A 14ª Câmara Cível do Tribunal de Justiça de Minas Gerais (TJMG) manteve sentença da Comarca de Patos de Minas, no Alto Paranaíba, a condenação de uma motorista particular a devolver R$ 88.847,40 a uma idosa de 79 anos.
A ré se aproveitou da confiança da vítima para realizar 48 transferências bancárias, sem autorização, utilizando aplicativos de celular. O estorno desse valor deve ser acrescido de juros e correção monetária.
O caso
De acordo com o processo, a motorista prestava serviços com frequência para a idosa, o que gerou uma relação de confiança. Aproveitando-se da vulnerabilidade da vítima e de sua pouca familiaridade com tecnologias, a ré utilizou aplicativos de acesso remoto para manipular o celular da idosa.
As investigações e os extratos bancários comprovaram que, entre janeiro de 2023 e abril de 2024, foram realizadas 48 transferências da conta da idosa diretamente para a conta da motorista.
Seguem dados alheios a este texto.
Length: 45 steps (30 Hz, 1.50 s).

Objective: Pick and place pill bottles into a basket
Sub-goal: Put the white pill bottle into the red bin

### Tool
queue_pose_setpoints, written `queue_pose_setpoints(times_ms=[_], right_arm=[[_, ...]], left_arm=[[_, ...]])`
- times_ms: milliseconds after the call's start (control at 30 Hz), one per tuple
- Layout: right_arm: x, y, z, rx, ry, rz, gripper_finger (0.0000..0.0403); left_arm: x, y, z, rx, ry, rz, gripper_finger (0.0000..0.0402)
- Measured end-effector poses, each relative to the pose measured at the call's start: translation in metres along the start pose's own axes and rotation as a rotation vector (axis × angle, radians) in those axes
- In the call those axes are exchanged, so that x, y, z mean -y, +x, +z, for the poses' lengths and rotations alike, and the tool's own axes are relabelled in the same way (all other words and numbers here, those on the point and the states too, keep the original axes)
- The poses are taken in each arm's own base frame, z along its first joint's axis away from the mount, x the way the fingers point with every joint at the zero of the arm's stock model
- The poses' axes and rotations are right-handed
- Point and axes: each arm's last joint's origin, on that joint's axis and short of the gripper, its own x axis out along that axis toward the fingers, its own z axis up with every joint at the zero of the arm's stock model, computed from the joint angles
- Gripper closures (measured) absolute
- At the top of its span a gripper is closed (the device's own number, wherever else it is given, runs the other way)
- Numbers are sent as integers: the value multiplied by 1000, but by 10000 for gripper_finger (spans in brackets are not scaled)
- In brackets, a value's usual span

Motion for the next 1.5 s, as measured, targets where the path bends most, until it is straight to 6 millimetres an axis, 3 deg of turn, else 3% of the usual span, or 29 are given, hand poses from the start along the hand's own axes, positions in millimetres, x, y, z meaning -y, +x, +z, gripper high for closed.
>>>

Além de responder na esfera Cível, a motorista foi denunciada pelo Ministério Público de Minas Gerais (MPMG) por furto qualificado.
O advogado da idosa, Rafael Normandia, ingressou com a ação pedindo a devolução dos valores:
“Diversas tentativas de conciliação foram realizadas. No entanto, todas foram infrutíferas. Diante da gravidade da situação, da tentativa de ocultar provas e da ausência de êxito nas tratativas extrajudiciais, não restou alternativa senão propor a ação buscando a reparação dos prejuízos causados pelos valores indevidamente desviados da conta bancária.”
Condenada em 1ª Instância, a motorista recorreu. Ela alegou que houve cerceamento de defesa – ou seja, que foi impedida de se defender adequadamente – e solicitou a anulação da sentença para que testemunhas fossem ouvidas, além da realização de perícia técnica no celular. A ré argumentou ainda que as provas apresentadas no processo não eram suficientes para condená-la.
Extratos bancários
O relator do recurso, desembargador Nicolau Lupianhes Neto, rejeitou os argumentos da defesa. O magistrado destacou que a motorista não apresentou contestação no momento correto do processo (o que configura “à revelia”), mesmo tendo comparecido à audiência de conciliação acompanhada de advogada.
Para o relator, não houve prejuízo à defesa, pois as provas documentais apresentadas eram robustas e suficientes para o julgamento.
“Os extratos bancários detalham cronologicamente 48 transferências bancárias, todas destinadas à conta da apelante”, pontuou o magistrado.
O desembargador manteve a condenação: “A apelante, ao se apropriar indevidamente de valores depositados na conta bancária da apelada, praticou ato ilícito permeado pelo dolo, aproveitando-se manifestamente da vulnerabilidade da vítima e da relação de confiança estabelecida, circunstâncias que configuram desvio de conduta e grave ofensa ao ordenamento jurídico.”
A decisão ressaltou ainda a gravidade da conduta, caracterizada pelo abuso de confiança contra uma pessoa idosa, protegida pelo Estatuto do Idoso (Lei nº 10.741/2003).
Os desembargadores Cláudia Maia e Luiz Carlos Gomes da Mata acompanharam o voto do relator.
O acórdão tramita sob o nº 1.0000.25.330794-6/001.